The catalyst for the most recent acceleration past $16,000 has been the start of Bitcoin futures trading on regulated exchanges. In the end, the smaller Cboe exchange beat the CME, which will launch its futures trading on Monday December 18th, to the punch by launching its own futures on Sunday December 10th.
The launch of Bitcoin futures on regulated commodities and futures exchanges has been heralded by cryptocurrency fans as the ‘tipping point’ moment for the cryptocurrency. It is now considered to be part of the financial markets mainstream. However, for those who still strongly believe that Bitcoin’s price, have returned more than 1500% so far this year, is the mother of all bubbles, futures provide an opportunity for them to put their money where their mouth is.
Futures are a financial derivative – a contract to buy or sell actual Bitcoin at a fixed date in the future for a fixed price decided at the point the future is taken out. However, the holder of the future doesn’t usually intend to actually take receipt of the asset, or send it to a buyer in the case of a short position, and will close the position before its expiry. This means that futures can be used to short Bitcoin’s price. If someone investing online believes Bitcoin’s value will crash before the point the future expires, which could be in January or March for now, they would take a short position. This means they profit by the price dropping.
For those convinced Bitcoin’s price is a bubble set to burst before the expiry of futures available, futures mean they could profit if right. However, anyone considering shorting Bitcoin may want to take note of a warning provided over the weekend by Black Swan author Nassim Taleb. The term ‘Black Swan’ was coined by Taleb to refer to highly improbably events as the work was included by The Sunday Times in its list of the 12 most influential books published since World War II. The academic, intellectual, statistician and professor, who teaches risk engineering, correctly forecast the popping of the U.S. housing bubble in 2008 that led to the international financial crises as well as Brexit and Trump’s election victory last year.

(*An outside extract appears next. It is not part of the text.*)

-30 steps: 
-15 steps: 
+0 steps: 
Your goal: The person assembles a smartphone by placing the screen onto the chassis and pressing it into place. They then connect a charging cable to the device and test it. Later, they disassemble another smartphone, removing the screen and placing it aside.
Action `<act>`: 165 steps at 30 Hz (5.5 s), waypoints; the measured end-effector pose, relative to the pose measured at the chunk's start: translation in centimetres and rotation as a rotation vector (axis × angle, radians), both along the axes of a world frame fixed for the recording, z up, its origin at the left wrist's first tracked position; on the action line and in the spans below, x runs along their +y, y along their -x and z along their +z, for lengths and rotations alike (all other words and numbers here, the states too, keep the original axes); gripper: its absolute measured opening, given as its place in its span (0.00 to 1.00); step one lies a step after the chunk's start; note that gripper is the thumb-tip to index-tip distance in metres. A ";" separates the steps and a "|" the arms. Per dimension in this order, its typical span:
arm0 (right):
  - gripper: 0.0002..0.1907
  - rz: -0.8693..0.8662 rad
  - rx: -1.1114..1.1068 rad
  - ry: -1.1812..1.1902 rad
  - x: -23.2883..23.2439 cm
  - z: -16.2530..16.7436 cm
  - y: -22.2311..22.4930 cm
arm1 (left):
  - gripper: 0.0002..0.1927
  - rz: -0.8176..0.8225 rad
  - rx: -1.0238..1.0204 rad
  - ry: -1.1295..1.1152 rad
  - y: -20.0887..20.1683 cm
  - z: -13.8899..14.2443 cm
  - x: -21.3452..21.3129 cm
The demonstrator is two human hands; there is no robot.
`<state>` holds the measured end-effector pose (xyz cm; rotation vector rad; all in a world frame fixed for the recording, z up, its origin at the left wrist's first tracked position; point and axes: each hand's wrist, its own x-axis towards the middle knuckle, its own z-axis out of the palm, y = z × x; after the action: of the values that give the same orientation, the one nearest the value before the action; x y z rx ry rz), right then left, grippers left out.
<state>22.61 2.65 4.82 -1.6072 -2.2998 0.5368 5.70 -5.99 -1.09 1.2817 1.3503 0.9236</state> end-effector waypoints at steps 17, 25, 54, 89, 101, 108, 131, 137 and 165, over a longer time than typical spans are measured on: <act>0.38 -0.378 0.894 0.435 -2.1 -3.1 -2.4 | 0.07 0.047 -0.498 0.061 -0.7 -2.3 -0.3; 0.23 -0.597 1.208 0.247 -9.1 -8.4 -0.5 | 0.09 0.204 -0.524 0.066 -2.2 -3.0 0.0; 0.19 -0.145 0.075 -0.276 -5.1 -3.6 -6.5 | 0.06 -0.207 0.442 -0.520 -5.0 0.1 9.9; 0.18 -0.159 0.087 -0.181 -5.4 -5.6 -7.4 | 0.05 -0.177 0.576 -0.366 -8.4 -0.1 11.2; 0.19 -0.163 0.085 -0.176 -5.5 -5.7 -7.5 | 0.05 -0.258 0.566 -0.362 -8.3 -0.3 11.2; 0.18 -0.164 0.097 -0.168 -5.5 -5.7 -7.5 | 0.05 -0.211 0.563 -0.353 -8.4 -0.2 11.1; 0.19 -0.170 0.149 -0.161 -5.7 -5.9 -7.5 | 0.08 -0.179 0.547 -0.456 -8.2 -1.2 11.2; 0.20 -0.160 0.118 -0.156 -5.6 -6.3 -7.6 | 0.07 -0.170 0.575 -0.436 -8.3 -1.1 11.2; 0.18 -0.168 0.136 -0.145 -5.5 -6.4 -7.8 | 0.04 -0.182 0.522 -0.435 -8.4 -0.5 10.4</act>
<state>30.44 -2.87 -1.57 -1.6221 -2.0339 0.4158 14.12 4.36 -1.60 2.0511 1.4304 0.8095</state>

Taleb believes that anyone who does use futures contracts to short Bitcoin is likely to lose their money. He doesn’t see Bitcoin’s price crashing any time soon for two main reasons. The first is that the lack of a deliverable for Bitcoin futures removes a significant pillar of stability that normally keeps buyers and sellers aligned. Cboe and CME are only settling Bitcoin futures contracts in USD, not Bitcoin itself. This, says Taleb, means that “someone long the future can push prices higher at settlement time with impunity, by “locking” profits (never having to resell a deliverable)”.

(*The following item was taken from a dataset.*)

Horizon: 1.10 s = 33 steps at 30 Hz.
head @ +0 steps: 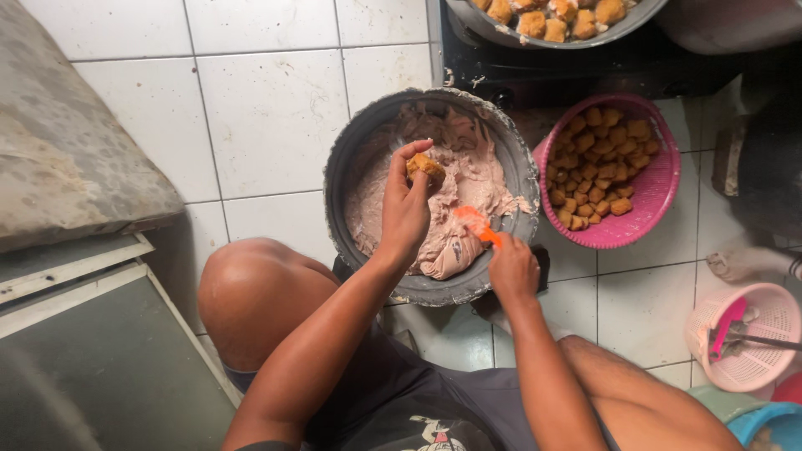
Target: The person sits on the floor and coats fried food pieces with a thick batter. They hold each piece in one hand, spread batter over it with an orange plastic spatula, and place the coated piece into a large pan filled with similarly coated pieces, repeating the cycle.
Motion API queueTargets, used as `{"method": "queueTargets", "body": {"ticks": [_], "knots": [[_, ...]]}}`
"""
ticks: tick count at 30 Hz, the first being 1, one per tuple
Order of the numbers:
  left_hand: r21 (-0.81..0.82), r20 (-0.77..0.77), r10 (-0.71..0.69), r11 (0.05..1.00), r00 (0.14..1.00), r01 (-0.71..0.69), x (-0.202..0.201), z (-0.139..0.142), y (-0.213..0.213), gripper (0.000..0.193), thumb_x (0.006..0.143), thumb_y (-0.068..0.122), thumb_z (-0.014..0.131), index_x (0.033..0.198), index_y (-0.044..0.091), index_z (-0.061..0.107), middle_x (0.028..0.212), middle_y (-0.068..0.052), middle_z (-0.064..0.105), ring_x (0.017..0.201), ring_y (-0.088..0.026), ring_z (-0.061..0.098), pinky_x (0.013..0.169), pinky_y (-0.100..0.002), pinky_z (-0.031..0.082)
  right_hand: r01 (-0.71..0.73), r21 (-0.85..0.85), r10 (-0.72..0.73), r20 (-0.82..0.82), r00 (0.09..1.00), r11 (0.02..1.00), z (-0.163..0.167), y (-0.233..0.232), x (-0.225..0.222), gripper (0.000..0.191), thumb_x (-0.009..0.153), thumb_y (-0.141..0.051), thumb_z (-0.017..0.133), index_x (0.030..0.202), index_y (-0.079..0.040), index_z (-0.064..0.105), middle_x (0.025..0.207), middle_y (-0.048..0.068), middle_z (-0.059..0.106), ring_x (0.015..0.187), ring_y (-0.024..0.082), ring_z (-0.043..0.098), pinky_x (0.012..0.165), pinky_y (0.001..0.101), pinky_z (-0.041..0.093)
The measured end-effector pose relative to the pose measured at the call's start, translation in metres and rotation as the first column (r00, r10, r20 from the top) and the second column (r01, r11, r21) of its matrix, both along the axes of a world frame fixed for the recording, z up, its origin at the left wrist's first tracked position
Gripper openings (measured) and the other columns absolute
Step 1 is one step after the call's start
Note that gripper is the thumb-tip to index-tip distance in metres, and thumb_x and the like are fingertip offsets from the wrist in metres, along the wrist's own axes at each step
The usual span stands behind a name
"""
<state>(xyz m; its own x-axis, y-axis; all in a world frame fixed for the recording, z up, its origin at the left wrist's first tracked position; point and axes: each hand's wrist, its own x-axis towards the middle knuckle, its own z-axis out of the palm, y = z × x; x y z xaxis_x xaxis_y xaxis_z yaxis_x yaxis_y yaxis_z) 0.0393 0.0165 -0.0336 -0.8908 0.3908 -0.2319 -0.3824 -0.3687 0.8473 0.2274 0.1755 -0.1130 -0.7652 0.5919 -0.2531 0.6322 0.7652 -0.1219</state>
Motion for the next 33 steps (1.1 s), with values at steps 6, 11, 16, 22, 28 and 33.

The second problem for would be Bitcoin bears is that the market has a lack of both liquidity and “natural sellers”. Because supply is limited to 21 million Bitcoin, and the rate at which these are released into circulation drops over time, Bitcoin’s supply is much more limited than other assets. Most small buyers also plan to hold onto their holdings speculatively and around 40% of all the Bitcoin in circulation are held by around 1000 individuals who were big early investors. This means that there is a lot of vested interest in maintaining the upwards price trajectory and a very large proportion of owners of Bitcoin outside of those 1000 or so holding 40% would need to sell simultaneously to effect a steep price drop.
This all means that even if there eventually is a Bitcoin crash it may take a lot longer to arrive than many bears currently think. It also means that short positions may require serious cash to be held on margin to not be closed out if the price keeps climbing in the meanwhile. Taleb may of course not be right on this occasion but his arguments do seem logical and he does have a phenomenal track record.